Henry Laurens est certainement le dernier des grands historiens orientalistes contemporains, dans le sens classique du terme. Avec la politisation à outrance de la question palestinienne, l’analyse du Proche-Orient relève de plus en plus des politistes. L’invité de Zamane est également l’un des plus fins connaisseurs actuels du passé du monde arabo-musulman. Il est le plus à même de comprendre les relations entre le Maghreb et le Machrek qui, en dépit des apparences et de l’usage commun de l’arabe littéral en tant que langue officielle, demeurent des ensembles sociétaux bien distincts. Place donc à l’échange et au débat, qui concernent le Maroc et l’ensemble du monde musulman, avec des questions historiques aux résonnances ô combien contemporaines.
Pourquoi avoir choisi le monde arabe comme pierre angulaire de vos recherches et vos écrits ?

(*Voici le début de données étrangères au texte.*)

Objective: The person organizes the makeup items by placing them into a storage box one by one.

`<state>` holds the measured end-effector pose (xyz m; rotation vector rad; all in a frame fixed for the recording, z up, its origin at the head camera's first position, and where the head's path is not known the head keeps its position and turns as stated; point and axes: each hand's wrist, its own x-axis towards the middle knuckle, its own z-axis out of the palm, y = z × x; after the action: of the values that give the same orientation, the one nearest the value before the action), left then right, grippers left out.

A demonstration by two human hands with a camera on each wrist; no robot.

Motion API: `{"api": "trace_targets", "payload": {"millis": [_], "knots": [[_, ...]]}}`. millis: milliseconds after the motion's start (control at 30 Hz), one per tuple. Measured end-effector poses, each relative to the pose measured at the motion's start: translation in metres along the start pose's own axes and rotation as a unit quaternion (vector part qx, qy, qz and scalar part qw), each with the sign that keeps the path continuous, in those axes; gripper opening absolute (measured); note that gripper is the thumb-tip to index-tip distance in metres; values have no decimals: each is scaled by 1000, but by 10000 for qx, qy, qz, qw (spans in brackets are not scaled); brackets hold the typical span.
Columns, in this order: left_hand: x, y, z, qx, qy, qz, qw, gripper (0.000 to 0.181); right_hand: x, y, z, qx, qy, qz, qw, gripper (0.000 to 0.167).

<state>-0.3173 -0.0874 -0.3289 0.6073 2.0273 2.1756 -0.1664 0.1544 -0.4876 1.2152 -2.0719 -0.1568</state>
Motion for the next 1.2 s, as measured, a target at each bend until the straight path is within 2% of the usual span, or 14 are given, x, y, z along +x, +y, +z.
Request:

C’est tout à fait un jeu de hasard et de nécessité à la fois. C’est à la fin des années 1970, en me spécialisant dans le cadre de la fin de mes études, que je suis pris d’intérêt pour le monde arabe. Deux raisons à cela. Une question financière et de carrière ; celle de poste d’attente en coopération. En effet, il était plus facile de décrocher un poste universitaire en histoire contemporaine sur le monde arabe. Cela m’évitait d’aller enseigner en collège et lycée. Seconde raison ; elle est culturelle celle-ci. Le monde arabe, épicentre de l’actualité, était d’une complexité intellectuelle notoire. Cela pour moi était intellectuellement très stimulant. Dès lors, c’est en 1977 que j’effectuais mon premier voyage en Orient.
Pouvez-vous nous faire part d’un ou deux souvenirs ou anecdotes de vos années de boursier à Damas, puis au Caire, au début des années 1980 ?
C’est entre 1981 et 1982 que je fais mon premier voyage à Damas, puis à Alep. La Syrie de Hafed el-Assad est alors en pleine guerre civile ; les attentats font rage, et une telle atmosphère intoxique généralement les esprits jeunes et impréparés. Pour mémoire, je suis le premier Occidental à pénétrer dans Alep en 1981 après le siège de la ville par les forces de Hafed el-Assad. C’est également l’époque où Israël confisque définitivement le plateau du Golan à la Syrie. D’autre part, dans mon expérience de l’époque il y a l’Egypte. À séparer de celle du Liban-Palestine-Syrie. Là, j’étais coopérant à l’université du Caire où j’ai découvert les tenants et aboutissants des hiérarchies universitaires. Un fonctionnement tout de même bien secret, propre à la société égyptienne qui est très compartimentée. Il faut être égyptien où y avoir vécu pour en comprendre les mécanismes internes. J’ai eu le bonheur de fréquenter nombre de grands intellectuels aussi bien conservateurs que progressistes. Beaucoup ne sont plus de ce monde.